To view this or an earlier profile at any time, click on the veteran’s name on the WWI Brunswick County Veteran list, which is also accessible by the blue button on the top right of the webpage.

Source: Soldiers of the Great War, Vol. II
Walter Stephen Brock
Wrightsville, New Hanover County, NC
Regular Army
Private, First Class
Served:
July 16, 1914 – November 10, 1918
Overseas:
May 22, 1918 – November 10, 1918
KIA: November 10, 1918

Walter Stephen Brock was born and raised in New Hanover County, NC.

In 1914, when he was 18 years old, he enlisted in the Regular Army at Fort Caswell.

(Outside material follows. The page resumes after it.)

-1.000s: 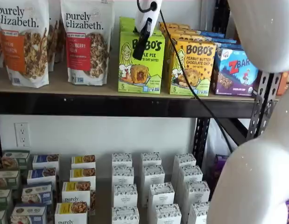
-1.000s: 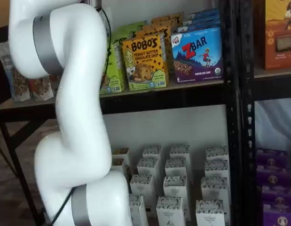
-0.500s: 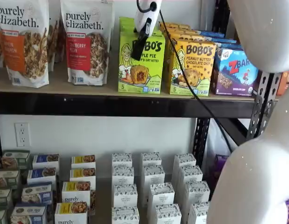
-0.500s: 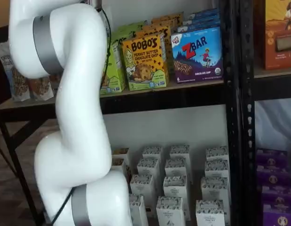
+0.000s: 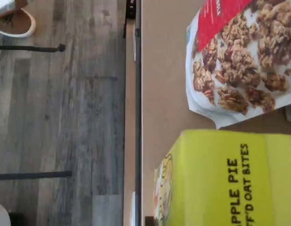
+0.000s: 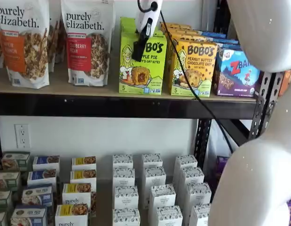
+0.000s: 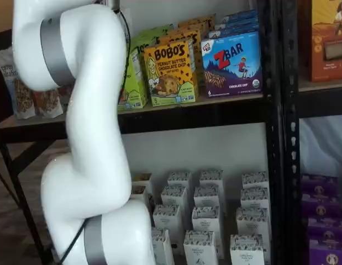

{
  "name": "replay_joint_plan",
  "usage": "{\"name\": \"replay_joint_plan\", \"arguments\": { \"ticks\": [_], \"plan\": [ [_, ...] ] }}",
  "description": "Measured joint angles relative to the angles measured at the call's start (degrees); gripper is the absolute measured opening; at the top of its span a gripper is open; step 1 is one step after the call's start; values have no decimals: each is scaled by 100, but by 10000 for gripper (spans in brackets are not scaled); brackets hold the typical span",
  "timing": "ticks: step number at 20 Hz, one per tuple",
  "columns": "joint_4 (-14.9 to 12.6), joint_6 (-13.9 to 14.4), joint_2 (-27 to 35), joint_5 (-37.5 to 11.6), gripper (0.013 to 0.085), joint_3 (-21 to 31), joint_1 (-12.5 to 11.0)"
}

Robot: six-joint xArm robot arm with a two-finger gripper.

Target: Pick the green box on the top shelf, the fourth from the left

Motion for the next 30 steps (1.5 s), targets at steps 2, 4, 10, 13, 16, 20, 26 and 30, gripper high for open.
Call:
{"name": "replay_joint_plan", "arguments": {
  "ticks": [2,4,10,13,16,20,26,30],
  "plan": [
    [15,-7,-3,-17,530,4,-7],
    [26,-14,1,-15,530,-5,-16],
    [13,-16,-9,-40,530,2,-20],
    [18,-22,-26,-72,530,25,-25],
    [18,-24,-42,-98,530,44,-27],
    [21,-22,-81,-181,450,102,-22],
    [37,-13,-99,-230,330,129,-12],
    [48,-9,-91,-215,250,116,-9]
  ]
}}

Source: North Carolina Collection: University of North Carolina at Chapel Hill

According to Walter Brock’s NC WWI Service Card:

    • He enlisted in the Regular Army at Fort Caswell, Brunswick County, NC, on July 16, 1914.
    • He served in the 31st Company Coastal Artillery Corps (CAC) until November 2, 1917.
    • He was then assigned to Company A, 7th Engineers (5th Division) until March 25, 1918,
    • then Company F, 116th Engineers (41st Division) until June 21, 1918,
    • and finally Company B, 2nd Engineers (2nd Division) until his death, KIA, on November 10, 1918.

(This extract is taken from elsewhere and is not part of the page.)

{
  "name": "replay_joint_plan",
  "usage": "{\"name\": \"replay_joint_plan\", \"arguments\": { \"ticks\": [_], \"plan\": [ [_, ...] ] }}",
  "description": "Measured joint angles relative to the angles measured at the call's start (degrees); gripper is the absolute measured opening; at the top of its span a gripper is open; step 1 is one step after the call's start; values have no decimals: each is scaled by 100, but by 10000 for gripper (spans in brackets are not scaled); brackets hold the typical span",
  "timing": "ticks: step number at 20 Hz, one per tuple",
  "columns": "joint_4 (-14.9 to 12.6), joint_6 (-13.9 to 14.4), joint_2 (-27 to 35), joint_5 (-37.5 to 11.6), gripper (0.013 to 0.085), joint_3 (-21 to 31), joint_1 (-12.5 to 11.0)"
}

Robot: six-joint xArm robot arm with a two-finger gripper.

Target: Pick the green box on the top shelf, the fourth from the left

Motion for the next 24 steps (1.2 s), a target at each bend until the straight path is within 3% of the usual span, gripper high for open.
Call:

This information conflicts with information from other sources as shown below. The initial formation of the 2nd Engineers left for France in September 1917 and spent most of their time constructing everything necessary to support a 2,000,000+ strong military force. It appears likely that engineers arriving from the US would be moved into any engineering regiment requiring more personnel.

Other documents from the period show this sequence of events for Private Brock.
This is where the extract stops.